### 1 Import relevant libraries

In [15]:
# import relevant libraries
import os # for file handling
import glob # for file handling
import csv # for reading the csv file
import numpy as np # for data manipulation
import pandas as pd # for data manipulation
import random # for shuffling the data and seed setting
import cv2 # read and save images
import imageio # read and save images (for gif format)
from tqdm import tqdm # for progress bar

### 2 Define relevant variables and paths

In [16]:
# ID starts from 0 and goes up by one for each pair of image and mask
index = 1

# empty list to store the following information of each dataset:
# dataset name, file name image, file name mask, unique ID
data_list = []

# define dataset path
dataset_path = 'c:/Users/yileh/OneDrive/msc_data_science/master_thesis/datasets_raw'

# define target path for gray images
target_path_gray = 'c:/Users/yileh/OneDrive/msc_data_science/master_thesis/dataset_gray'

# define target path for RGB images
target_path_rgb = 'c:/Users/yileh/OneDrive/msc_data_science/master_thesis/dataset_rgb'

### 3 Create relevant folders (training, validation, and testing)

In [17]:
# function that creates folders if it does not exist
def create_folder(folder_path):
    '''
    Create folder if it does not exist.
    
    Args: 
        folder_path (str): Path of the folder to be created
    
    Returns: 
        None
    '''
    if not os.path.exists(folder_path):
        os.makedirs(folder_path)

In [18]:
# create training folder with images and masks subfolders for gray images
create_folder(os.path.join(target_path_gray, 'training/images'))
create_folder(os.path.join(target_path_gray, 'training/masks'))

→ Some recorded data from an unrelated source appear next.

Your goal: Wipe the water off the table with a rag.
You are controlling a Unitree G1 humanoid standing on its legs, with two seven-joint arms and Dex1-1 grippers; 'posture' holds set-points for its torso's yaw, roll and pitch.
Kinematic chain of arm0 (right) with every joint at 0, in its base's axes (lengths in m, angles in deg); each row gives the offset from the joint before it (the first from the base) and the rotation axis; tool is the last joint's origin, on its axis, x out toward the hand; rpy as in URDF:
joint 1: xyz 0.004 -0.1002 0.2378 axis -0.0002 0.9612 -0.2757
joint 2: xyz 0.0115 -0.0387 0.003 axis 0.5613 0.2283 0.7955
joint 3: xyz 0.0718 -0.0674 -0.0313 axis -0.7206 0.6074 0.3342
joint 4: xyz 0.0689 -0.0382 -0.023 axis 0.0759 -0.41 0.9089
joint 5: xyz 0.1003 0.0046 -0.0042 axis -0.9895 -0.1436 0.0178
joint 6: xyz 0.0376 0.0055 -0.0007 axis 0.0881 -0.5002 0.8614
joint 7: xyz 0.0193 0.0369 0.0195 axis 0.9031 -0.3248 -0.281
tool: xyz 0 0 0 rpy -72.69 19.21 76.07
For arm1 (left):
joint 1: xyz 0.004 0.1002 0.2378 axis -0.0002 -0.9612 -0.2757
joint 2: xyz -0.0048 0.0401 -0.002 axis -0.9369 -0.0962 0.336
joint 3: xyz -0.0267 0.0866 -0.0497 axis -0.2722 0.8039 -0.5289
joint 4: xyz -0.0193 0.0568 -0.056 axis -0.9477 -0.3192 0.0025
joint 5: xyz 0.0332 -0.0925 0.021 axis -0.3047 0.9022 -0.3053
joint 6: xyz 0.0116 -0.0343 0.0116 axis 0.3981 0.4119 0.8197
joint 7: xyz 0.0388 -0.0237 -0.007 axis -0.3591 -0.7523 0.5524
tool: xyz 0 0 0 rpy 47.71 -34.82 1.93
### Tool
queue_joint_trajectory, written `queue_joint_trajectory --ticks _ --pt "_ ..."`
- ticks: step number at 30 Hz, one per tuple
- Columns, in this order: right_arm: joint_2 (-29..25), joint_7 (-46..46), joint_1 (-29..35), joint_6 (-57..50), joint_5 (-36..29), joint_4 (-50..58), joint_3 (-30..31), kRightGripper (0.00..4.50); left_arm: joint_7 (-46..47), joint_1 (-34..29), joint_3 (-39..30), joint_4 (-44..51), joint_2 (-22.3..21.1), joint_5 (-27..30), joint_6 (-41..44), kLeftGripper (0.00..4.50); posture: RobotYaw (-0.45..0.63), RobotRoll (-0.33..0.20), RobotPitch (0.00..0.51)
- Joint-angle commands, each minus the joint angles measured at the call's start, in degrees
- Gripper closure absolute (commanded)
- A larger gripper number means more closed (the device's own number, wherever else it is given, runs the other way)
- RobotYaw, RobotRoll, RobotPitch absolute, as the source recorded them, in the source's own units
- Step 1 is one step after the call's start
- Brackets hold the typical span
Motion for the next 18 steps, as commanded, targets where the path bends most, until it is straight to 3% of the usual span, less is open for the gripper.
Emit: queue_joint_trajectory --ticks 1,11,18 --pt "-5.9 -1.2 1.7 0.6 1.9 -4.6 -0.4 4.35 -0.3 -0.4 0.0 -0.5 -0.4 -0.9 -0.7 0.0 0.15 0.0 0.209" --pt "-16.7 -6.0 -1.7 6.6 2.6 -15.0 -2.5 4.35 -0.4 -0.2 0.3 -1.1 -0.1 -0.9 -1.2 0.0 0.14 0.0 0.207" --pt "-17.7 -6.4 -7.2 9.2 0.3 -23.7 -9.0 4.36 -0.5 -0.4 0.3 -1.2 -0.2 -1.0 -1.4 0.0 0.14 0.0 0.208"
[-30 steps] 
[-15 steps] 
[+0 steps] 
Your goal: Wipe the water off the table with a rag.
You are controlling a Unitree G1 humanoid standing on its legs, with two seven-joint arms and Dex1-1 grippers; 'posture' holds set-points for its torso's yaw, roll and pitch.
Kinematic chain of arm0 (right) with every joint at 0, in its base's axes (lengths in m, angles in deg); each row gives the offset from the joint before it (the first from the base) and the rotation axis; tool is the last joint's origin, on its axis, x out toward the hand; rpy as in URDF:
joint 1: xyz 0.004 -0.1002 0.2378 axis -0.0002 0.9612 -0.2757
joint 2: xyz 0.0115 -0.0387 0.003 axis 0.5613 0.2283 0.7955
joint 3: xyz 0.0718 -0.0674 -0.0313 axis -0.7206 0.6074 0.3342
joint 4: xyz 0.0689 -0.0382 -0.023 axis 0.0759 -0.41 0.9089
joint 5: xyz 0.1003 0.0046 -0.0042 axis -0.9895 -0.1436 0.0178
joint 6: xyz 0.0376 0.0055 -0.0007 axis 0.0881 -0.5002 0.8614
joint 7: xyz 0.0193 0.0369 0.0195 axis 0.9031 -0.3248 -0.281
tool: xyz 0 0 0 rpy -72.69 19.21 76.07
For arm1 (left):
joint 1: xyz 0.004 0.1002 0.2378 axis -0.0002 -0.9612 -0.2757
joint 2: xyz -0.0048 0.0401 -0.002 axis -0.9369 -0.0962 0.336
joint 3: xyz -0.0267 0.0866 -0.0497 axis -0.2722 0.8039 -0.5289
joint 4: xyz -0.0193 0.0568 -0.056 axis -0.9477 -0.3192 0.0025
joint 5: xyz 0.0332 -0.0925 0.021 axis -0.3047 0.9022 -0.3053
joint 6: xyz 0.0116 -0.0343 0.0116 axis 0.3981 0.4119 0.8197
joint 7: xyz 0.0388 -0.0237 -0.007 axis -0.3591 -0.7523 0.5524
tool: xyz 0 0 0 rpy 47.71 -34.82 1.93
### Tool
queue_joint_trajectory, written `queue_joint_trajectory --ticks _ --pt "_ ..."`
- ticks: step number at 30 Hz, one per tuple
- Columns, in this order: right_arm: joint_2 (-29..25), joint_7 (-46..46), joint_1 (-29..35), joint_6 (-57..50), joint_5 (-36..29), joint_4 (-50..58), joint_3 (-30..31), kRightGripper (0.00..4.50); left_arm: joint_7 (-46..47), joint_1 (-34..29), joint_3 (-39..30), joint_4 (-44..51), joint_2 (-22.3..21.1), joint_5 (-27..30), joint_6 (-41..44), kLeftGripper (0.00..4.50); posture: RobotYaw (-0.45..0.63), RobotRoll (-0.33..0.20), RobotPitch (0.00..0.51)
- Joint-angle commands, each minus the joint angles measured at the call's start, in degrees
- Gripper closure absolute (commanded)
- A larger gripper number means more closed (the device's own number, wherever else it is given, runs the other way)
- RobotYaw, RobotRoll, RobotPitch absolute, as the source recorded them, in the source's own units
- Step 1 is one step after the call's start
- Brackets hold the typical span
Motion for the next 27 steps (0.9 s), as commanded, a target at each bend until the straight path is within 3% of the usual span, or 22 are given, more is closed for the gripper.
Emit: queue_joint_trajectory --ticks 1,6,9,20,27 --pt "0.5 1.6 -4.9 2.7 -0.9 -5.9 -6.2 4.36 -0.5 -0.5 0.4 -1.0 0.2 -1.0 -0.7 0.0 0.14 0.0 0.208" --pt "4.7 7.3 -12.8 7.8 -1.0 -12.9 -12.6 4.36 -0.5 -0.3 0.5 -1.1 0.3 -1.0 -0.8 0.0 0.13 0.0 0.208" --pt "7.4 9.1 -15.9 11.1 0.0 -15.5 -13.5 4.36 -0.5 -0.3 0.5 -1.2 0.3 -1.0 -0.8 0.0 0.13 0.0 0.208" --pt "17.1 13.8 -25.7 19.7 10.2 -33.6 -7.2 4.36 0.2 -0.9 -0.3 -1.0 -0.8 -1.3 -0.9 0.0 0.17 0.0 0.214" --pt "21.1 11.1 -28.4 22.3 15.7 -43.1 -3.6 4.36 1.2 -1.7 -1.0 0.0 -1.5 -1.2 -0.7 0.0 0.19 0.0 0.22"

# create validation folder with images and masks subfolders for gray images
create_folder(os.path.join(target_path_gray, 'validation/images'))
create_folder(os.path.join(target_path_gray, 'validation/masks'))

# create testing folder with images and masks subfolders for gray images
create_folder(os.path.join(target_path_gray, 'testing/images'))
create_folder(os.path.join(target_path_gray, 'testing/masks'))

In [19]:
# create training folder with images and masks subfolders for RGB images
create_folder(os.path.join(target_path_rgb, 'training/images'))
create_folder(os.path.join(target_path_rgb, 'training/masks'))

# create validation folder with images and masks subfolders for RGB images
create_folder(os.path.join(target_path_rgb, 'validation/images'))
create_folder(os.path.join(target_path_rgb, 'validation/masks'))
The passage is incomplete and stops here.